• [Problem]: Tally the lines in the records underneath that contain the string "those", and state the figure by itself.

(Stored data)
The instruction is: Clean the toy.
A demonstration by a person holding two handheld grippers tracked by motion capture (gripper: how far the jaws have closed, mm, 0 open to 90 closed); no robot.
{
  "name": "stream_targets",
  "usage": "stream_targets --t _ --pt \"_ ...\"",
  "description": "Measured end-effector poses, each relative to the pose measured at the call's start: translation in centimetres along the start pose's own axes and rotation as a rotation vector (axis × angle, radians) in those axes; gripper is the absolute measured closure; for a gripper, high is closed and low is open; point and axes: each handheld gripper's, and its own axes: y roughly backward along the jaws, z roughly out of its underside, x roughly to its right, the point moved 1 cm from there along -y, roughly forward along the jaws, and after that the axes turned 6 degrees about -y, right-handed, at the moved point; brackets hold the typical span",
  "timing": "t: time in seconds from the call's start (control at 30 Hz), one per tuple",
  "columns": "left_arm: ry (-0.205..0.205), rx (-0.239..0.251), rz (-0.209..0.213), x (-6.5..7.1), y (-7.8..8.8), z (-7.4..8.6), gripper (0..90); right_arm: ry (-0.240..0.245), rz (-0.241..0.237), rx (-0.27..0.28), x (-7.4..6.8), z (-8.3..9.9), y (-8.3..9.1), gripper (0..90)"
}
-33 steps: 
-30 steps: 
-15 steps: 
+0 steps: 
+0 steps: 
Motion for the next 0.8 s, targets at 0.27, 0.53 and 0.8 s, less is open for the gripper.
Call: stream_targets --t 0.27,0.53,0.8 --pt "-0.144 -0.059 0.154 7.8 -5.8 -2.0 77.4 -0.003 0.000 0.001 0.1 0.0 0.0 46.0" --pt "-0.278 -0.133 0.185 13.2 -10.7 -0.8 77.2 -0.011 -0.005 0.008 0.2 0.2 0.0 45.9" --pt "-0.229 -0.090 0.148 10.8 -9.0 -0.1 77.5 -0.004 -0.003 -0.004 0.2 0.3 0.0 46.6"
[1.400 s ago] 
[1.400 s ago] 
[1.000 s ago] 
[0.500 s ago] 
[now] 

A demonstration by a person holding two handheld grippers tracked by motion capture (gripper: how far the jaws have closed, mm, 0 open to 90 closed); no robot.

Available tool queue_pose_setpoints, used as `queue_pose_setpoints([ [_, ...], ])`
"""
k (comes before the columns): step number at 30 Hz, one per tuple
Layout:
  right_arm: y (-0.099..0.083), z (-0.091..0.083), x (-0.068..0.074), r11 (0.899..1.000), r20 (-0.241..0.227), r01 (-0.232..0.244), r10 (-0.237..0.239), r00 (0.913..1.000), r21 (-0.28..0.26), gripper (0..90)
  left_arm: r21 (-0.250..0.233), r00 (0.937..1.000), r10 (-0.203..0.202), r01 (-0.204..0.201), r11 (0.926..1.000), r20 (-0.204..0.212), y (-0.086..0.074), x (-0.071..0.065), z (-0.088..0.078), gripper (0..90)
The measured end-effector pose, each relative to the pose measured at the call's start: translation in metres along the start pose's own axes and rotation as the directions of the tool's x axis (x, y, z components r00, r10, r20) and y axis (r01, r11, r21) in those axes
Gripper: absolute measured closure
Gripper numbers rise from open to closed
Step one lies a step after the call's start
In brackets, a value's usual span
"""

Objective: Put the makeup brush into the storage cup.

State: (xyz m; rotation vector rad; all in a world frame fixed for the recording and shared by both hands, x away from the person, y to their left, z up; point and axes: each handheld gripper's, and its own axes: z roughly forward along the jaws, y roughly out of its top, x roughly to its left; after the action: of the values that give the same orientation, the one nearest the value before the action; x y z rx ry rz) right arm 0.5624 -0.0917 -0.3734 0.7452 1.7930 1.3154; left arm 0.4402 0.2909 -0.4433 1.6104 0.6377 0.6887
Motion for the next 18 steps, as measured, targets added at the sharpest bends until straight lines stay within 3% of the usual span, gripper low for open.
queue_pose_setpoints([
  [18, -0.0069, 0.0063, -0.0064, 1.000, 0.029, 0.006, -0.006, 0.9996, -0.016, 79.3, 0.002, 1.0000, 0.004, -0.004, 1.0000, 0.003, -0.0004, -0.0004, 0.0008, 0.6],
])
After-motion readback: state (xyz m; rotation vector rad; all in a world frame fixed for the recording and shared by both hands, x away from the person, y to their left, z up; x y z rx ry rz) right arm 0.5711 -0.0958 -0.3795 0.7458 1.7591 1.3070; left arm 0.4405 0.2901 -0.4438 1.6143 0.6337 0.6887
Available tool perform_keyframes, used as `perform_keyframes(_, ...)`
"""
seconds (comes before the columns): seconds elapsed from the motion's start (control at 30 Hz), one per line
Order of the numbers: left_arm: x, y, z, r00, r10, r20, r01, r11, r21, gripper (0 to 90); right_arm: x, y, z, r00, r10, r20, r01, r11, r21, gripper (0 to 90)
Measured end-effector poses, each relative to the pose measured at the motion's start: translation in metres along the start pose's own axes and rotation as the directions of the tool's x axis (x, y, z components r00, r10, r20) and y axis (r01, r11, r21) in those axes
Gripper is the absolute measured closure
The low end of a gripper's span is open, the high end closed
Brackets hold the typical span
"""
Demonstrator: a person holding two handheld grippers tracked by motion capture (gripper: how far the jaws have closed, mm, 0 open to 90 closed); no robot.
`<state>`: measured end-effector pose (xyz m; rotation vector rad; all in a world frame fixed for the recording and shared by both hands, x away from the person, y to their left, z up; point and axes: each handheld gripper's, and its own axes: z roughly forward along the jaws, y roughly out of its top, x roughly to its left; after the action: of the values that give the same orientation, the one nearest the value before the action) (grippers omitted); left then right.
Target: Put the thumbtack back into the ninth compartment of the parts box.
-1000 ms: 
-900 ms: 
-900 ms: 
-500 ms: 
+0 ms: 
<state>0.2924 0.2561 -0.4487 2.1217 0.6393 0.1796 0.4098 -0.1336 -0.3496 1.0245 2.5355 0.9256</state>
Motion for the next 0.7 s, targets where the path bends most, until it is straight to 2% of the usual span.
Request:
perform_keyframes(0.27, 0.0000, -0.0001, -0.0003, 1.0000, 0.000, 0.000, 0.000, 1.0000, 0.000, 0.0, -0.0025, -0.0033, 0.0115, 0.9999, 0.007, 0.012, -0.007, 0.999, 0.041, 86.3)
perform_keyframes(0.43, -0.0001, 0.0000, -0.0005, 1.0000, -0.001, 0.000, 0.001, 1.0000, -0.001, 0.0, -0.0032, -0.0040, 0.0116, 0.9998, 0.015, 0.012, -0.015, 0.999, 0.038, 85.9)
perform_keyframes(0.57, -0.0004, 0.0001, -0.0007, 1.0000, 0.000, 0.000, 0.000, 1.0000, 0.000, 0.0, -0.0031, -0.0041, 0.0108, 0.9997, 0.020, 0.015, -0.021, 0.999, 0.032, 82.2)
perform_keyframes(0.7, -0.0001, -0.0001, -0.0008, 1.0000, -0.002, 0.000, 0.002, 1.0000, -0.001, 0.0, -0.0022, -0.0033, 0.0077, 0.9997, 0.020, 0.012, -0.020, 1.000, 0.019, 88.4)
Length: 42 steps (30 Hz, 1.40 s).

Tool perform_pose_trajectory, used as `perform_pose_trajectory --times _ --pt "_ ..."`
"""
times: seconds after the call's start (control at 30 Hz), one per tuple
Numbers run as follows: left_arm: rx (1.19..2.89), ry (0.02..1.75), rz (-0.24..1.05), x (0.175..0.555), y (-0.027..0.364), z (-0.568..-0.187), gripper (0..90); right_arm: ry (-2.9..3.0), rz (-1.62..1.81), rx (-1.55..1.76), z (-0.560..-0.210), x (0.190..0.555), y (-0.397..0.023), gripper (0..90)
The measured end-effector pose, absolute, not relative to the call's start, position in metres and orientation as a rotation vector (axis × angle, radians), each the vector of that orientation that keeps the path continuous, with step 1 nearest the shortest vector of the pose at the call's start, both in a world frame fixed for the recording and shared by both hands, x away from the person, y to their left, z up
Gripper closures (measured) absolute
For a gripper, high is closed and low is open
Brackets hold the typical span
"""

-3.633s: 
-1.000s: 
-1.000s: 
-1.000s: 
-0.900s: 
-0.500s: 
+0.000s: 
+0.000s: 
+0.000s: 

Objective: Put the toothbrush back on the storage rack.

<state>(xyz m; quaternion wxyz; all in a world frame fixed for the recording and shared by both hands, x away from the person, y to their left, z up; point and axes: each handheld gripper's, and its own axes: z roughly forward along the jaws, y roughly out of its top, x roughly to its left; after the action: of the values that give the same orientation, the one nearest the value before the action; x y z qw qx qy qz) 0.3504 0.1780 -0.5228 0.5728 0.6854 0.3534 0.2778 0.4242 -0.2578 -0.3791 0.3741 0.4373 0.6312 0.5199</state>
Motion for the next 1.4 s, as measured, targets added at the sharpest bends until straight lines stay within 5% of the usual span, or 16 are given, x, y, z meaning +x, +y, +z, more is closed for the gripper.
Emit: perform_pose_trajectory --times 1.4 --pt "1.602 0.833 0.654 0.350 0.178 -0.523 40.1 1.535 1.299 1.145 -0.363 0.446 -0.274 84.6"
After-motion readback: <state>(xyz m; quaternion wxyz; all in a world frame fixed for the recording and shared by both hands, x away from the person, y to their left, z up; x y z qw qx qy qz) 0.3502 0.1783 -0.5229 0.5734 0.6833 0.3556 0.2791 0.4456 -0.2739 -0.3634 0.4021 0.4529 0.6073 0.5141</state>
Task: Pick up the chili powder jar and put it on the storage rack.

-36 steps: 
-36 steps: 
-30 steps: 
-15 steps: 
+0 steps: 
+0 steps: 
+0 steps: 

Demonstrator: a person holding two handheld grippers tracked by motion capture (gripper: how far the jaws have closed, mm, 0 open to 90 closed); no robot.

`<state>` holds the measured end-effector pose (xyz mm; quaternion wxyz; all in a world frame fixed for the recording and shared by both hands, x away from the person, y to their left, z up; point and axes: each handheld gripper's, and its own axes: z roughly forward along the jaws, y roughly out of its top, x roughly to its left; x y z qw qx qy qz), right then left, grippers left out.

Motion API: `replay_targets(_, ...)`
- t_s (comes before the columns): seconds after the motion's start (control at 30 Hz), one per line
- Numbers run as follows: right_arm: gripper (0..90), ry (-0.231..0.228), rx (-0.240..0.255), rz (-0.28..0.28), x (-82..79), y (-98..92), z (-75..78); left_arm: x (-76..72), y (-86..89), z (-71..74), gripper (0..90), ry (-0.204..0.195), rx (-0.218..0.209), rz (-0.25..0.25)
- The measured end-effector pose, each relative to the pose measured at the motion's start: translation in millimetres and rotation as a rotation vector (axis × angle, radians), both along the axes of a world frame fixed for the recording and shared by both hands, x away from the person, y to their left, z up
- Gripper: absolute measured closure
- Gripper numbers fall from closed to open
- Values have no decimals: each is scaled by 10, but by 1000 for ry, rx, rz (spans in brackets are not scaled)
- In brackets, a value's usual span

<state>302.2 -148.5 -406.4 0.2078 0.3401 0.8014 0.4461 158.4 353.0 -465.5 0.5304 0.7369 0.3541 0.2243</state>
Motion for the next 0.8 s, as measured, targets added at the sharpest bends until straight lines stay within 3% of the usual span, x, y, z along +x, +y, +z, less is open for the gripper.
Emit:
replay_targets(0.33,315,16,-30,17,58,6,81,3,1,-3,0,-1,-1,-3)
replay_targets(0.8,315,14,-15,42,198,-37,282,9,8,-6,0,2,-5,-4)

• [Task result]: 3